** Input follows **
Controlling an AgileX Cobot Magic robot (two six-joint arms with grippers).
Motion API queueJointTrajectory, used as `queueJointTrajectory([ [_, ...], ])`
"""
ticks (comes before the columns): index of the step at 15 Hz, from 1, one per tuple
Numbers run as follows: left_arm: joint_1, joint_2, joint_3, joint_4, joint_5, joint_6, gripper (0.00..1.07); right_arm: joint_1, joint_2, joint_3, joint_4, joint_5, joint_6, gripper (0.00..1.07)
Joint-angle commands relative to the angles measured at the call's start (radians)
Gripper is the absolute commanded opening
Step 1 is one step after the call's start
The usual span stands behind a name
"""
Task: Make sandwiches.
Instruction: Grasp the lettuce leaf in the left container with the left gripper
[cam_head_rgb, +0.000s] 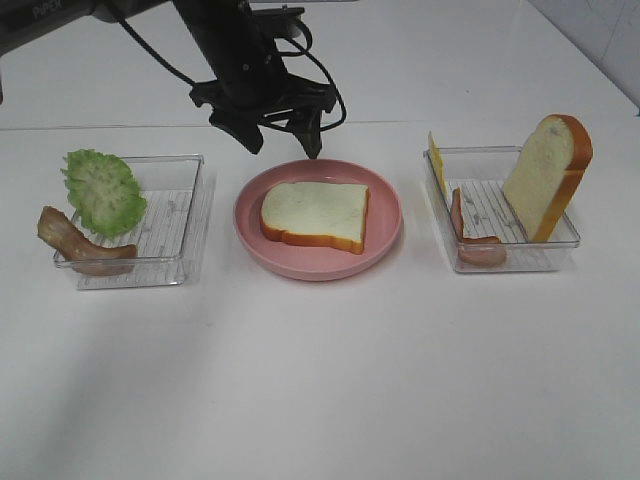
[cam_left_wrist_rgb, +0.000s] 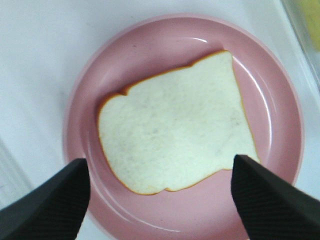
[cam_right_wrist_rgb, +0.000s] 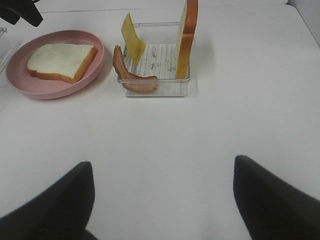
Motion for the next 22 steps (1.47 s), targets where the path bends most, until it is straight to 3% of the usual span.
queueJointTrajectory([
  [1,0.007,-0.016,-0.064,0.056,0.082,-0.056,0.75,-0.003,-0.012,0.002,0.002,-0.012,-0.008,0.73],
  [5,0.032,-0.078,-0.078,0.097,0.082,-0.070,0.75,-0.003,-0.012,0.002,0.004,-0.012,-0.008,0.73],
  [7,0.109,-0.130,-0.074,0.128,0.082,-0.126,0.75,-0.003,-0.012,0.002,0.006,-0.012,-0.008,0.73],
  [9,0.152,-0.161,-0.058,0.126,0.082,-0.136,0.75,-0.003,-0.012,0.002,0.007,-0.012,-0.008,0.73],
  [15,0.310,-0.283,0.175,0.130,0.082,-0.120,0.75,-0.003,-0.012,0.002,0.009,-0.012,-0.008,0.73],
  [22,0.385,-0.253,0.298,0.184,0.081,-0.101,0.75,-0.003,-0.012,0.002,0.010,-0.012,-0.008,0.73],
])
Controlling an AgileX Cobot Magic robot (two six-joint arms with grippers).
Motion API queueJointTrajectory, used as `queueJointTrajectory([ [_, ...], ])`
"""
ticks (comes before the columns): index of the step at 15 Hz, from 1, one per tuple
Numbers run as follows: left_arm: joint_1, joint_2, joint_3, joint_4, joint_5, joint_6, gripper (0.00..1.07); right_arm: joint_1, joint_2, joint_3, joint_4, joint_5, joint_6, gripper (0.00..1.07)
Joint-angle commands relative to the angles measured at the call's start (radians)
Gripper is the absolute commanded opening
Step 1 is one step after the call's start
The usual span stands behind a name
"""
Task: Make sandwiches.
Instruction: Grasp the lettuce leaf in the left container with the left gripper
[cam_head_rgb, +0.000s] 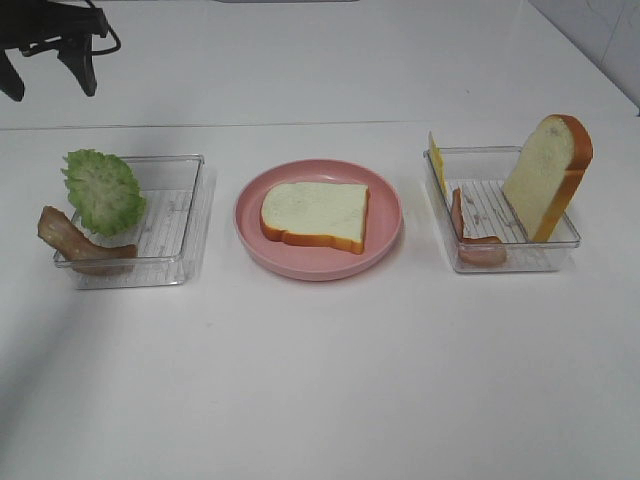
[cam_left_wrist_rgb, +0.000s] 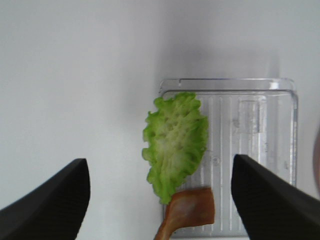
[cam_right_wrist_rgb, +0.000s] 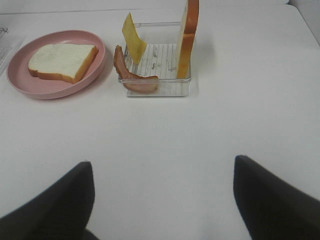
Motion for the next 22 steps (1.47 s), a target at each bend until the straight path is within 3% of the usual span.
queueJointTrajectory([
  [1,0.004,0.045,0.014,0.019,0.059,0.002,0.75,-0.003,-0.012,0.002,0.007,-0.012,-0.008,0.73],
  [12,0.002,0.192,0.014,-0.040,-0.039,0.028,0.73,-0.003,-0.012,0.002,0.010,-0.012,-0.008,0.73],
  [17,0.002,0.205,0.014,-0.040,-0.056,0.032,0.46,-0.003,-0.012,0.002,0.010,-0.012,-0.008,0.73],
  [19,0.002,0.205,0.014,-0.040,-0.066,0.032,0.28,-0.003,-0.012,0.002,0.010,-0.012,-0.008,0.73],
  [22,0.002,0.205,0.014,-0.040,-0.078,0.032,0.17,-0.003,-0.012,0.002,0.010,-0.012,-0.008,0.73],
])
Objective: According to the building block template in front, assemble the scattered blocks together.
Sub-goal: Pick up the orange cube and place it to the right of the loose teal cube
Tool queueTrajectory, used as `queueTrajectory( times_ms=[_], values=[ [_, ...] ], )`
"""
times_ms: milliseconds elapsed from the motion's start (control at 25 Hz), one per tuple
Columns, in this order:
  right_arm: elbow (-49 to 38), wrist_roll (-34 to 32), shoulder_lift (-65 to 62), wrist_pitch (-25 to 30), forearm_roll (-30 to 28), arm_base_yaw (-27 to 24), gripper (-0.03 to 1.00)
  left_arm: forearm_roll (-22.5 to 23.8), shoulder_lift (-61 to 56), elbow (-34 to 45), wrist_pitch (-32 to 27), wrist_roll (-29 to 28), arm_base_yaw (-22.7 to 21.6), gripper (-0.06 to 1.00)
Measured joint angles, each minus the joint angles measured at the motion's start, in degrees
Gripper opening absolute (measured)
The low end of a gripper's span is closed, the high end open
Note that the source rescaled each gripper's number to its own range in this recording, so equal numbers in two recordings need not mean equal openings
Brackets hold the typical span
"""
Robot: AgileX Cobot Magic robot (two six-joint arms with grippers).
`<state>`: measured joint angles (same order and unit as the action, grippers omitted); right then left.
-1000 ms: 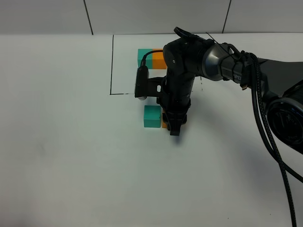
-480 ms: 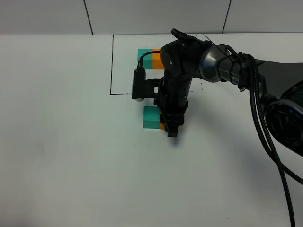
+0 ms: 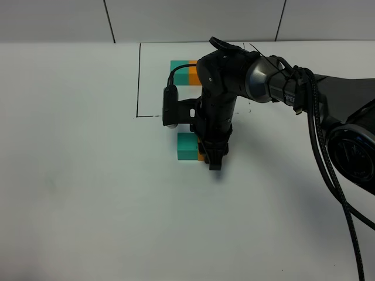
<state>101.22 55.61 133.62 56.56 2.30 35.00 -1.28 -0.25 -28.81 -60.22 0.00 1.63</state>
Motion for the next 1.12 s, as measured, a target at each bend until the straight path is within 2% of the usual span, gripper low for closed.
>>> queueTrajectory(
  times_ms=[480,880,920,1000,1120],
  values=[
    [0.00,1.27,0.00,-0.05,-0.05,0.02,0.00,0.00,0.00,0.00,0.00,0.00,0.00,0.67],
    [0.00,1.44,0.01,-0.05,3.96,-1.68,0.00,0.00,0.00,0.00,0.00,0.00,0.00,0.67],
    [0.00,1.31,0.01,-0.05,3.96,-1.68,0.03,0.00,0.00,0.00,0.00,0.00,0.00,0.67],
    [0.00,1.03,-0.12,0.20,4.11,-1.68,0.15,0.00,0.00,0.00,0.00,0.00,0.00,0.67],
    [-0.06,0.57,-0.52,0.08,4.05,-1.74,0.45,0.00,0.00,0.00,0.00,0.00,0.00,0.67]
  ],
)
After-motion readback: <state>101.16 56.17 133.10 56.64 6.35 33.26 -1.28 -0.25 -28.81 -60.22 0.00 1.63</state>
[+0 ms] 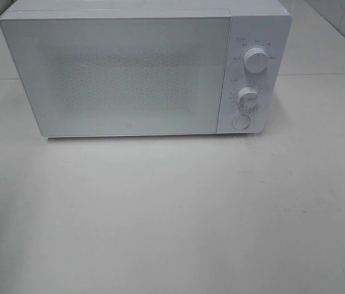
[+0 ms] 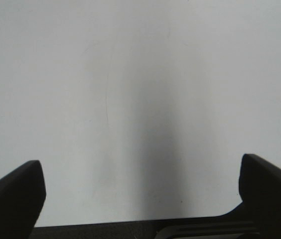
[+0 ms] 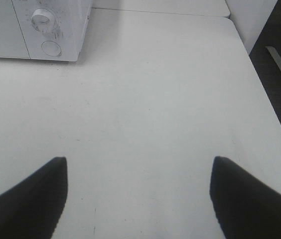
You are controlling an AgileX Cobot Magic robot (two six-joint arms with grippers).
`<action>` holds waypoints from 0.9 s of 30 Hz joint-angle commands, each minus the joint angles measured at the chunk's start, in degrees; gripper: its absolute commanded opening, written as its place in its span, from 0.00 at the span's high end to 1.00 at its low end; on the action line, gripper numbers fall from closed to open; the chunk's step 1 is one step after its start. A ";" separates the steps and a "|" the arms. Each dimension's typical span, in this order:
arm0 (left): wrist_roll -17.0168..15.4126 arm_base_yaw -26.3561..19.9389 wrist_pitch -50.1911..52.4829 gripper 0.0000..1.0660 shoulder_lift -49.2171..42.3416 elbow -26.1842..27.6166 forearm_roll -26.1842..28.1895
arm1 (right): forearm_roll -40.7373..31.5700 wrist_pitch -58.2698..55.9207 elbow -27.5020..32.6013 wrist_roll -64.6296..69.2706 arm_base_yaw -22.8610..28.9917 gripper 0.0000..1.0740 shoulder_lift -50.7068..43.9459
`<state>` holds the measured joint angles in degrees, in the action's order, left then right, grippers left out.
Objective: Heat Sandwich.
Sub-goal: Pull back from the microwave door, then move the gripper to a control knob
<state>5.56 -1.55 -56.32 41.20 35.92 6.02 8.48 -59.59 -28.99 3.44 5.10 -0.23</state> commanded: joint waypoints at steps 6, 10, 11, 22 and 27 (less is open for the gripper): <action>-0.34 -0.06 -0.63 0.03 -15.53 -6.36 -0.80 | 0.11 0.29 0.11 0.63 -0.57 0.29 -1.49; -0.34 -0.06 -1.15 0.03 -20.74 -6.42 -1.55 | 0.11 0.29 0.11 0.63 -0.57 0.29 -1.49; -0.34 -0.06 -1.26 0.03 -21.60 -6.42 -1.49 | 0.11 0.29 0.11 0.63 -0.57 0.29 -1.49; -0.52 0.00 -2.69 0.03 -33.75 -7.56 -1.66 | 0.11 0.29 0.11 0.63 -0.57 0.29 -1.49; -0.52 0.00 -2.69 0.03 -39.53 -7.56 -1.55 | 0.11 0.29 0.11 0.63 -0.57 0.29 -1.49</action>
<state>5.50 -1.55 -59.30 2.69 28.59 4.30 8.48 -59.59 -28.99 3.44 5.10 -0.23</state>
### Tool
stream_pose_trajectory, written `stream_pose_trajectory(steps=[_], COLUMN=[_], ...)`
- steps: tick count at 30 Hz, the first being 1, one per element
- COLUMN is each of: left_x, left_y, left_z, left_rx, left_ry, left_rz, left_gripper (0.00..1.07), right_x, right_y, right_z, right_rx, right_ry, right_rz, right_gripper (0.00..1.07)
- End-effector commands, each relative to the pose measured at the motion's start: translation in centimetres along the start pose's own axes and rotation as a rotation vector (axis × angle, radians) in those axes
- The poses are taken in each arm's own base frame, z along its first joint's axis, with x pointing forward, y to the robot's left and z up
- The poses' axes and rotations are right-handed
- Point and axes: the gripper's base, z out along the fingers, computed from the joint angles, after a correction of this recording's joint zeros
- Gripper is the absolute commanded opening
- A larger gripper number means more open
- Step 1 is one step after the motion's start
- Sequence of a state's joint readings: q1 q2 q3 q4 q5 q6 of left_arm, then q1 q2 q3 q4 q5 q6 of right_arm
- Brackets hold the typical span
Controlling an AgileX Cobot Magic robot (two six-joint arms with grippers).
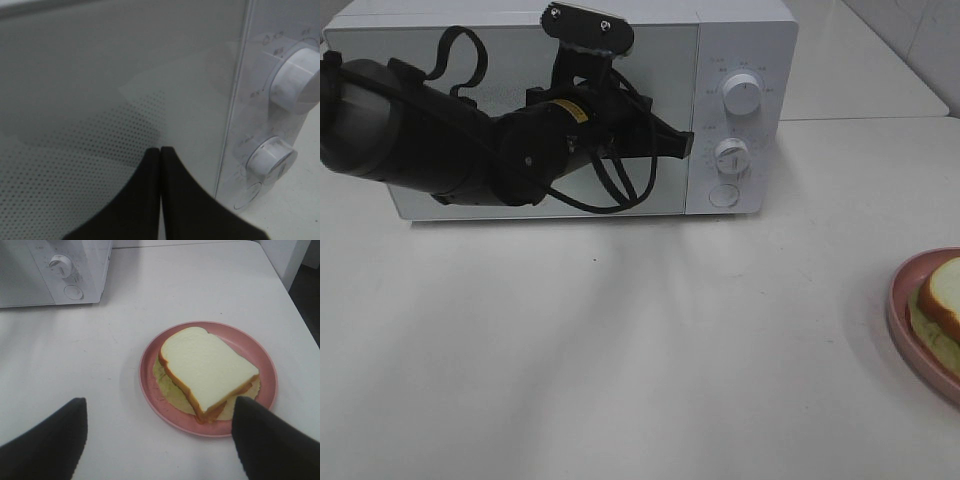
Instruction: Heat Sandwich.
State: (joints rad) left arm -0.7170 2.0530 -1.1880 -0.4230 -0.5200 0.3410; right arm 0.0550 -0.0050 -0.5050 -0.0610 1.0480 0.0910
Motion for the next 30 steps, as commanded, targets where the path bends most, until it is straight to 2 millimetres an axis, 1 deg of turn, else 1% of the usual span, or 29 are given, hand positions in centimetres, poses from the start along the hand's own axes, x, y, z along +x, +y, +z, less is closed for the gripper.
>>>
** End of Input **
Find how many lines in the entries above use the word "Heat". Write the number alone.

2